Apostle of Maui
- Born: ca. 1815 Maui, Hawaii, United States
- Died: 1846 Maui, Hawaii, United States

= Helio Koaʻeloa =

Helio Koaʻeloa (c. 1815 – 1846), was a Hawaiian Catholic lay missionary called the "Apostle of Maui" for converting about 4,000 natives to the Catholic faith. Landmarks and memorials were dedicated to him at Maui. A cross (called Hâna cross) was erected in Wailua valley in his memory in 1931.

== Biography ==
Koaʻeloa was born in 1815 on Wailua Valley, Maui, Hawaii. He was living in Hāna when he first heard about the Catholic Faith. He paddled a canoe to Honolulu to be personally instructed in the faith and to join the church. Then he returned to Maui and converted over 4,000 people for the Catholic Mission.
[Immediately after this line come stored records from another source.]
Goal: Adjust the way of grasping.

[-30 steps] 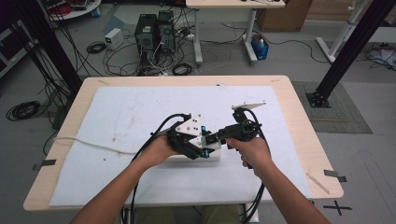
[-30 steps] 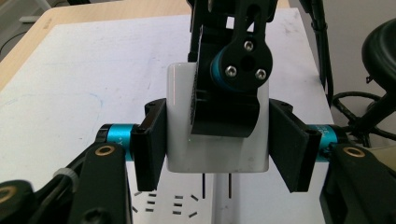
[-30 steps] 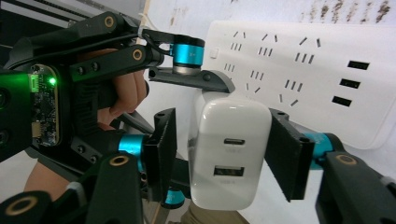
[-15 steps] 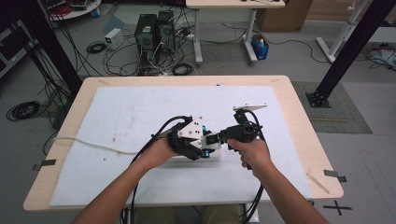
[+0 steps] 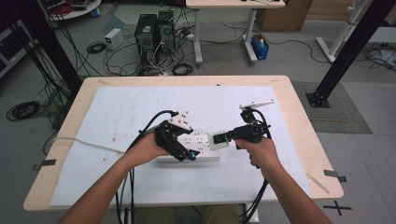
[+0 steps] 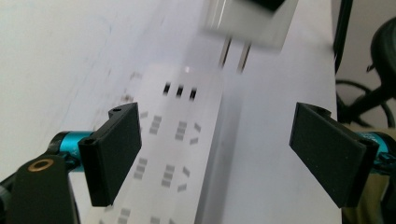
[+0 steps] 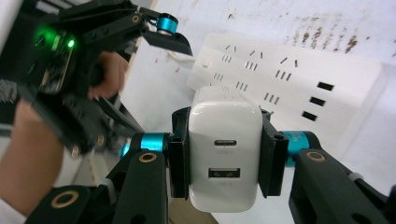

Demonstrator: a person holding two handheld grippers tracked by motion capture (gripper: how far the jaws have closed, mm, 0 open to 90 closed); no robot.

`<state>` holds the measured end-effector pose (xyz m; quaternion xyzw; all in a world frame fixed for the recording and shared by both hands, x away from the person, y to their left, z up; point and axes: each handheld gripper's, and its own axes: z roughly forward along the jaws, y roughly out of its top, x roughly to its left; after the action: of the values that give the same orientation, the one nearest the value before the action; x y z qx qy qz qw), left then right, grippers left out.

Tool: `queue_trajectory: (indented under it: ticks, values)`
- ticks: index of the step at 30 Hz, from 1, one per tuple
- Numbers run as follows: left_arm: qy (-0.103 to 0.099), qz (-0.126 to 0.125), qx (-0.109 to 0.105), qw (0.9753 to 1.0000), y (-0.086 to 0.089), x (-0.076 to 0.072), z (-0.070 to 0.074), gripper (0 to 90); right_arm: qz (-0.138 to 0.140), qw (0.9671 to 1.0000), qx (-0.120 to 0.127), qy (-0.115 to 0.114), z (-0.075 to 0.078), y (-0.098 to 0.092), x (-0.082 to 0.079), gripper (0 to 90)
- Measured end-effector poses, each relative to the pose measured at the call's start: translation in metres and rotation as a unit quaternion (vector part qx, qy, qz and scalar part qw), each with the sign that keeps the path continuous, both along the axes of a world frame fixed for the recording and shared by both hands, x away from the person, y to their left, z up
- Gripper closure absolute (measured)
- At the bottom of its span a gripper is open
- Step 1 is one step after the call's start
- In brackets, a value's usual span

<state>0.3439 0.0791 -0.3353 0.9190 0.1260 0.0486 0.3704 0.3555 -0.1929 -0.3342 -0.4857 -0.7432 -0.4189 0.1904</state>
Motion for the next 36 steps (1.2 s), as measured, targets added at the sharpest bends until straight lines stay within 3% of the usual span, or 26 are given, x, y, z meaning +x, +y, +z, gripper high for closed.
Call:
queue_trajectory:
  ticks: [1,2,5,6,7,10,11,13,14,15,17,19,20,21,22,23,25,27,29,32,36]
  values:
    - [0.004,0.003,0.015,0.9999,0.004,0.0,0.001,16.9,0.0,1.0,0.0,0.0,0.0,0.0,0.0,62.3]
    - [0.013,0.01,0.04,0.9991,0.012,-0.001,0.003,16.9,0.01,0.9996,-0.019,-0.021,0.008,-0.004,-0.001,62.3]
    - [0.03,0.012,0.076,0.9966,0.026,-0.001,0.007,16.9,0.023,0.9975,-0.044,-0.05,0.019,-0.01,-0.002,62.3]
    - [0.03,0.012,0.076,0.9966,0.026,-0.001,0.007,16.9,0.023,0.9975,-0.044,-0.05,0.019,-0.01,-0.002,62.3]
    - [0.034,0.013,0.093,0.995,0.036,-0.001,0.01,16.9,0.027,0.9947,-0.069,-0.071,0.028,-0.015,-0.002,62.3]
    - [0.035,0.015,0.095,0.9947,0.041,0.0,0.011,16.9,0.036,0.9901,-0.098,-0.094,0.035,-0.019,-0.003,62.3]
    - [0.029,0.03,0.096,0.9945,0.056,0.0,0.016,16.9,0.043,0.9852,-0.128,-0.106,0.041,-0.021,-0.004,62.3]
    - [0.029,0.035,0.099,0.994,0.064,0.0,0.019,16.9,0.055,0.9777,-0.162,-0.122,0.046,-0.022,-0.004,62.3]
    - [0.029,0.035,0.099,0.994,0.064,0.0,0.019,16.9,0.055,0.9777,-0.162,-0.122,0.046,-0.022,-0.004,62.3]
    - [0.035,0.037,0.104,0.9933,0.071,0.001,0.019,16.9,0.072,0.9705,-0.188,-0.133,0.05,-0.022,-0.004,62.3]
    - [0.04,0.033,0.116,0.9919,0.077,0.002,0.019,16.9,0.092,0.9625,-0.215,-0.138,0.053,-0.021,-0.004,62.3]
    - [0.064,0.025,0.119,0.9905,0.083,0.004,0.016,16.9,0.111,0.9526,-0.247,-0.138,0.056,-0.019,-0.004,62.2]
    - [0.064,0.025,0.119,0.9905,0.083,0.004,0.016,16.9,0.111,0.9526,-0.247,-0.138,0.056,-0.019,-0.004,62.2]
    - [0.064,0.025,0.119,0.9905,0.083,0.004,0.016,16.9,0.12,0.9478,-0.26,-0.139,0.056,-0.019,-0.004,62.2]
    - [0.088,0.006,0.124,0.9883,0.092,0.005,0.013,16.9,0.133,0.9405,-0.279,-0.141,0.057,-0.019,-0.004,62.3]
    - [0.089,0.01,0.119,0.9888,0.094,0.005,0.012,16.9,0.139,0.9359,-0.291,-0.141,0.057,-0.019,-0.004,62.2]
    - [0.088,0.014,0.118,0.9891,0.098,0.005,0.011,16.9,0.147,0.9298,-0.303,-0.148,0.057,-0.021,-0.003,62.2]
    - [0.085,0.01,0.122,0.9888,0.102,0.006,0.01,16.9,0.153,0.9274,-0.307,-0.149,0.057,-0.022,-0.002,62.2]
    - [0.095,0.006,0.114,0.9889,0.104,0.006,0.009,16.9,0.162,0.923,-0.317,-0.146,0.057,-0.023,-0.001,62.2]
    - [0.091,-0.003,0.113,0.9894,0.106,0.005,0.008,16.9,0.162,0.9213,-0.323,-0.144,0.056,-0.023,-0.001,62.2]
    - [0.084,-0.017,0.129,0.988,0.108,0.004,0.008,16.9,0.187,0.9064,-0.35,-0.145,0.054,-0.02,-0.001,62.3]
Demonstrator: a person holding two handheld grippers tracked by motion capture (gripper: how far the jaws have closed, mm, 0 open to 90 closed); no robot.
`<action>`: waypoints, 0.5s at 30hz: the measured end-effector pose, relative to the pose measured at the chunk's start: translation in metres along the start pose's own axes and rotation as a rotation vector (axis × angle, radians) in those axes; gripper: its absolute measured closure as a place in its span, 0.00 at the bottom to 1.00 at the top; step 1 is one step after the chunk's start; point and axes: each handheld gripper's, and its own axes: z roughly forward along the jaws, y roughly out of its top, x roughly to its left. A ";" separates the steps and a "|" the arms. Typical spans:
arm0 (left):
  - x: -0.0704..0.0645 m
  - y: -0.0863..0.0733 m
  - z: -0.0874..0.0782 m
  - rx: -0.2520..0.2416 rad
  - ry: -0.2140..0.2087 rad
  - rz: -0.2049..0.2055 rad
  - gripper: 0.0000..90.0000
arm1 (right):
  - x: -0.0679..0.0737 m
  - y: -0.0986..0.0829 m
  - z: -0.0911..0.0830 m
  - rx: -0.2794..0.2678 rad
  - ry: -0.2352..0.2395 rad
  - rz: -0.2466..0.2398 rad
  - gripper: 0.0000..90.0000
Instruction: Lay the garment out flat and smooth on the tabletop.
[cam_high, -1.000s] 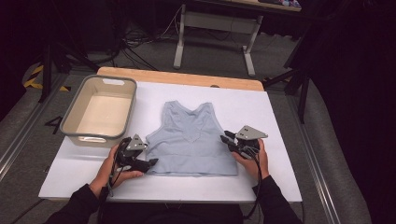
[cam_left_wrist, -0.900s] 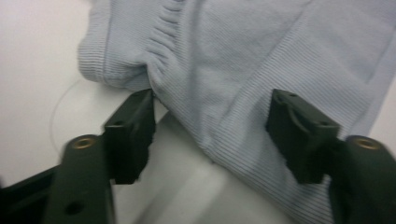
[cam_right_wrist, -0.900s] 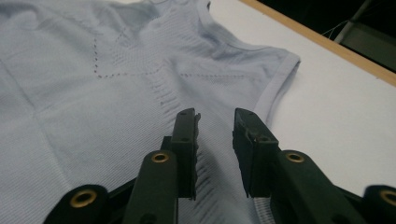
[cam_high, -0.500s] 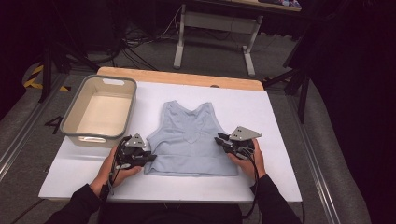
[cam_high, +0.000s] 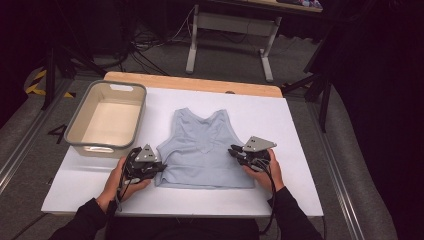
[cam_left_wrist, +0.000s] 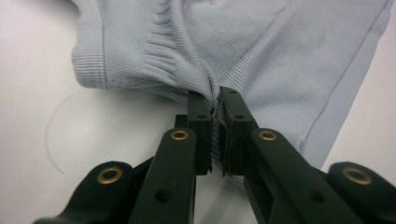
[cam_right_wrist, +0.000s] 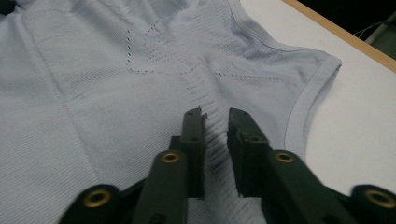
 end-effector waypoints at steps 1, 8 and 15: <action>0.000 0.001 -0.002 -0.008 0.009 0.005 0.94 | 0.001 0.000 -0.001 -0.002 -0.002 -0.002 0.97; 0.005 0.005 -0.015 -0.079 0.047 -0.006 0.94 | 0.008 0.003 -0.003 0.020 0.017 -0.029 0.98; 0.004 0.010 -0.023 -0.150 0.082 -0.008 0.94 | 0.018 0.002 0.010 0.091 0.002 -0.059 0.97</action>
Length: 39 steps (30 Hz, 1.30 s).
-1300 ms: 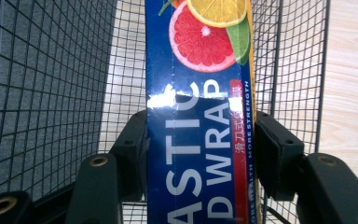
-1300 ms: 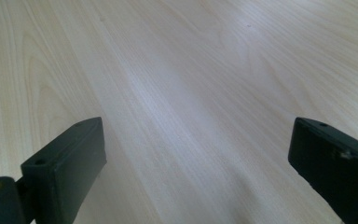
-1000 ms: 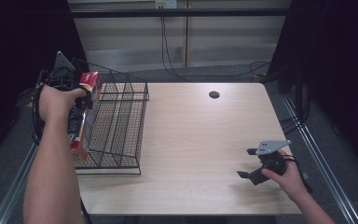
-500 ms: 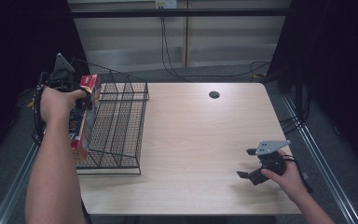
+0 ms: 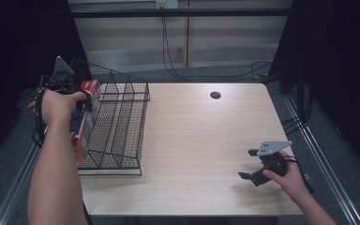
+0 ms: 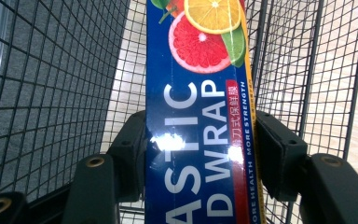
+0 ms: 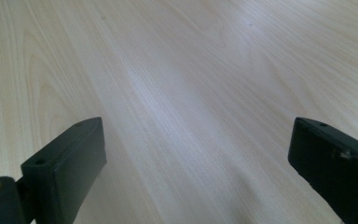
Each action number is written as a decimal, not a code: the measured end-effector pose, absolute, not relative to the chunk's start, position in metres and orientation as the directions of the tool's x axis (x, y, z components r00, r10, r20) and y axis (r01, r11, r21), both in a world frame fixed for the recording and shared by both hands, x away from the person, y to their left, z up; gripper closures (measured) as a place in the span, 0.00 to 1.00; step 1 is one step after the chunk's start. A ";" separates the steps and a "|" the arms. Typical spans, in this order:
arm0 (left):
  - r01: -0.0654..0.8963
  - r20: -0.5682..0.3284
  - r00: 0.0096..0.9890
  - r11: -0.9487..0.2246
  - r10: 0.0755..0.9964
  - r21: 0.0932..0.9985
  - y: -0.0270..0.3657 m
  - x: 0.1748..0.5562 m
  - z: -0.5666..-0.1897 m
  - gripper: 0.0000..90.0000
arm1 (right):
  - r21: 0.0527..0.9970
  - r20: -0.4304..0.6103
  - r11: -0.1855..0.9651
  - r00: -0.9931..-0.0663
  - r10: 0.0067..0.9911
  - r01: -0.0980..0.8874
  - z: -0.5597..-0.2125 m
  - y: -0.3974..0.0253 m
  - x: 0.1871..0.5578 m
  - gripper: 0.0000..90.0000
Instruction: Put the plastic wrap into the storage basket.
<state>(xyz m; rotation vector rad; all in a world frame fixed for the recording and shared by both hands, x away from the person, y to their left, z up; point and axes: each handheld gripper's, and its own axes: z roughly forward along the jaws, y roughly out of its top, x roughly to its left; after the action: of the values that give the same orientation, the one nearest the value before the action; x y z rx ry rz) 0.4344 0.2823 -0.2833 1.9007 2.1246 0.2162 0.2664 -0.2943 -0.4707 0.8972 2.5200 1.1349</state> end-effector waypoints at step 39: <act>0.943 -0.134 -0.094 0.131 0.987 0.306 0.286 0.432 -0.280 0.44 | 0.735 0.031 0.518 -0.786 0.618 0.437 -0.472 -0.293 0.267 0.04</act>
<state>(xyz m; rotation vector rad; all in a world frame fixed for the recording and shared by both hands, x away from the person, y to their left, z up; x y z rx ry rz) 0.4321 0.2857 -0.2797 1.8785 2.1102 0.2027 0.2673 -0.2927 -0.4722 0.8941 2.5260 1.1235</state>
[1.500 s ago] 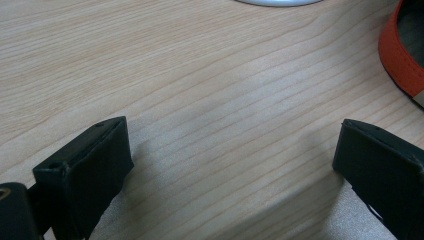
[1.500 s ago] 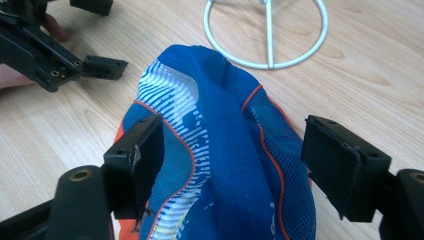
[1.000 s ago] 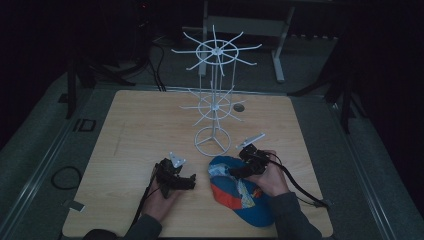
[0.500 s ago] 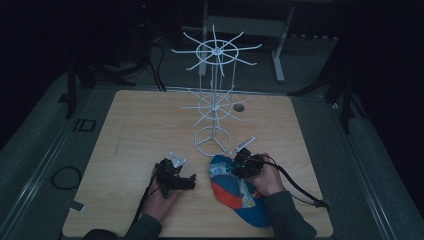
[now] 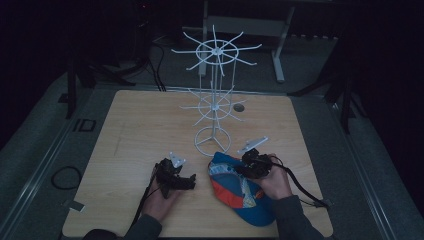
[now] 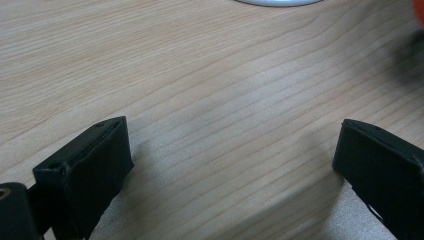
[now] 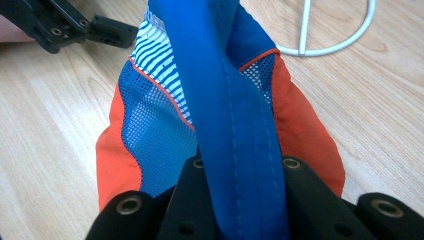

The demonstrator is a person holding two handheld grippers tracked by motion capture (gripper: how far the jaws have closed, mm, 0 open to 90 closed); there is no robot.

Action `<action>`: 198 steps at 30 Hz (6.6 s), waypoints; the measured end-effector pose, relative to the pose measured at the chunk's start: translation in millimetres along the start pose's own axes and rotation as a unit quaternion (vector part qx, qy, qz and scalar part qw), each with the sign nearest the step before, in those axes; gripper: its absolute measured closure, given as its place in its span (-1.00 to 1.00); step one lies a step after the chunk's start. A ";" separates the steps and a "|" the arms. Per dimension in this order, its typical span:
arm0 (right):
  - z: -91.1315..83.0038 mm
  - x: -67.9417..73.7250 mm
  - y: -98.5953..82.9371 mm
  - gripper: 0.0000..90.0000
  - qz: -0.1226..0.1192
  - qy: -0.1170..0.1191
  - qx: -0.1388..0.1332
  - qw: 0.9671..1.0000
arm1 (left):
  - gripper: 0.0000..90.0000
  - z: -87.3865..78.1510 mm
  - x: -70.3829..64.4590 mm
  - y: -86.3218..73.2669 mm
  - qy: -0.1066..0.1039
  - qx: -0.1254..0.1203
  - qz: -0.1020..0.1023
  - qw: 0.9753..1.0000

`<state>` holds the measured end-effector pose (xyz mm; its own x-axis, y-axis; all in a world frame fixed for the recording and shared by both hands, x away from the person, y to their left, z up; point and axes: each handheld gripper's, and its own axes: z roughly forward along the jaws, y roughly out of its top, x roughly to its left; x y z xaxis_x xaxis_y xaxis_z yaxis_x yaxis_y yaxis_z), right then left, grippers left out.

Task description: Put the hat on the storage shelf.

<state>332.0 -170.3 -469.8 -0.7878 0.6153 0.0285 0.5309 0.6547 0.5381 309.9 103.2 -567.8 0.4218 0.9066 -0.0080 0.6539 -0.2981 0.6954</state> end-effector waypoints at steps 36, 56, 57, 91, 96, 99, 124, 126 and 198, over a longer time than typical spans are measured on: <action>-67.1 -3.3 -6.0 0.93 0.017 0.012 -0.106 0.994 | -0.94 -0.3 0.1 0.1 -0.001 0.002 0.001 1.000; -89.8 -9.9 -6.7 0.93 0.028 0.016 -0.147 0.989 | -0.94 -0.1 0.1 0.1 0.000 0.001 0.000 1.000; -90.9 -10.0 -6.8 0.93 0.028 0.015 -0.148 0.988 | -0.94 -0.1 0.1 0.1 0.000 0.001 0.000 1.000; -117.5 -9.0 -4.5 0.93 0.026 0.007 -0.184 0.983 | -0.94 -0.2 0.1 0.1 -0.001 0.002 0.000 1.000; -122.0 -8.5 -3.3 0.93 0.023 0.006 -0.190 0.981 | -0.94 -0.2 0.1 0.1 -0.001 0.002 0.001 1.000; -124.9 -8.3 -2.6 0.93 0.024 0.006 -0.193 0.981 | -0.94 -0.2 0.1 0.1 -0.001 0.002 0.001 1.000; -142.9 -10.3 1.5 0.93 0.018 -0.003 -0.215 0.977 | -0.94 -0.2 0.1 0.1 -0.001 0.002 0.001 1.000; -144.4 -10.3 2.0 0.93 0.018 -0.004 -0.217 0.976 | -0.94 -0.2 0.1 0.1 -0.001 0.002 0.001 1.000; -192.5 -20.1 15.2 0.91 0.021 -0.049 -0.309 0.950 | -0.94 -0.2 0.1 0.1 -0.001 0.001 0.000 1.000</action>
<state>295.8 -257.2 -300.1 -0.7205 0.6934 -0.0022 0.2526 0.2654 0.9305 309.9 103.3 -567.6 0.4231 0.9061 -0.0084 0.6552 -0.2995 0.6935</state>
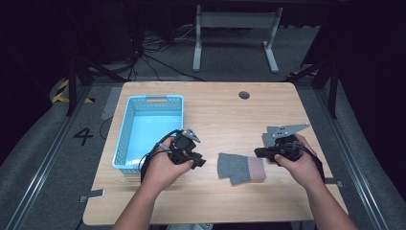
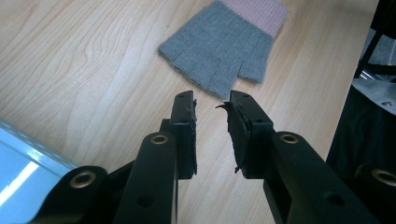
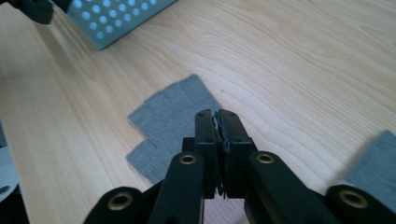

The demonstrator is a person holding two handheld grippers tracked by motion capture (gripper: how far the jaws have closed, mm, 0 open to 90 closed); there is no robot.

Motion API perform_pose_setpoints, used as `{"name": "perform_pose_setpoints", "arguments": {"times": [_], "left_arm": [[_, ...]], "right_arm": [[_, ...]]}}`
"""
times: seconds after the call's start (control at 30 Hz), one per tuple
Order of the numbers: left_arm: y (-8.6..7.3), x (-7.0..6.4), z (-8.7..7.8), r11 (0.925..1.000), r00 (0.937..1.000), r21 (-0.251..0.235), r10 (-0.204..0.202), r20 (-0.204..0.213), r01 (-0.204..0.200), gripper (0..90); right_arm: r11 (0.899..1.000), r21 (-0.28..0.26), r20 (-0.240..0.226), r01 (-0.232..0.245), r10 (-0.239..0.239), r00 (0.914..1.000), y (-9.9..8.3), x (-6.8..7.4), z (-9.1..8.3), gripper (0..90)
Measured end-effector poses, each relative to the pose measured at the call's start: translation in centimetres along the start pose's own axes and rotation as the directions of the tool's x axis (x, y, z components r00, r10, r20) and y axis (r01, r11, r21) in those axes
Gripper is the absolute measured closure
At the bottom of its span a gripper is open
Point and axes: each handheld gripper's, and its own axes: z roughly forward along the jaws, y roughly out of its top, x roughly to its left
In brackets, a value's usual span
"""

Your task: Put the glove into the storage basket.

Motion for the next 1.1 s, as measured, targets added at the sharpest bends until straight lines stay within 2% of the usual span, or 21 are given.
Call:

At the time Catholics experienced discrimination at the hands of the Protestant majority. The Catholics in Wailuku were ordered by the government to build a Protestant church but they refused. Instead, they consented to fix the roads.

His boundless enthusiasm for the promotion of the Catholic faith earned him the title "Apostle of Maui". Before the Catholic Mission was properly established in Maui, Koaʻeloa died in 1848 and was buried in Wailua, the valley of his birth.